• **INSTRUCTIONS FOR THE TASK**
Find the line containing "hole_rule: even-odd" in the entries below. Reproduce that line and each one after it to the end, exactly, with no other lines.

** MATERIAL PROVIDED follows **

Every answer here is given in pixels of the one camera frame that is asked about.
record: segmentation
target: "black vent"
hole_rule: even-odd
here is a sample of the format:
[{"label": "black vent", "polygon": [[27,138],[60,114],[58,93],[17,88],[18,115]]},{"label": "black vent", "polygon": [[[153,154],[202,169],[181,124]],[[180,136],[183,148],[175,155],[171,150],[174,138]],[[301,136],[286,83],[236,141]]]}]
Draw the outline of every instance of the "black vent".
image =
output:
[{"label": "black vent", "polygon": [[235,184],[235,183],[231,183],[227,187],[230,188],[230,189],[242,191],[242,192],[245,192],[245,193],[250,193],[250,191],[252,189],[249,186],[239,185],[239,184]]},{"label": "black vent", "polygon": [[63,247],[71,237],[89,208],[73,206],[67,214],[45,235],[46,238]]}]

** End of MATERIAL PROVIDED **

• **TASK RESULT**
hole_rule: even-odd
here is a sample of the format:
[{"label": "black vent", "polygon": [[27,138],[60,114],[58,93],[17,88],[18,115]]},{"label": "black vent", "polygon": [[[153,154],[202,169],[181,124]],[[180,136],[183,148],[175,155],[171,150],[174,138]],[[301,136],[286,83],[236,141]]]}]
Draw the outline of every instance of the "black vent".
image =
output:
[{"label": "black vent", "polygon": [[235,184],[235,183],[231,183],[227,187],[230,188],[230,189],[242,191],[242,192],[245,192],[245,193],[250,193],[250,191],[252,189],[249,186],[239,185],[239,184]]},{"label": "black vent", "polygon": [[63,247],[71,237],[89,208],[73,206],[67,214],[45,235],[46,238]]}]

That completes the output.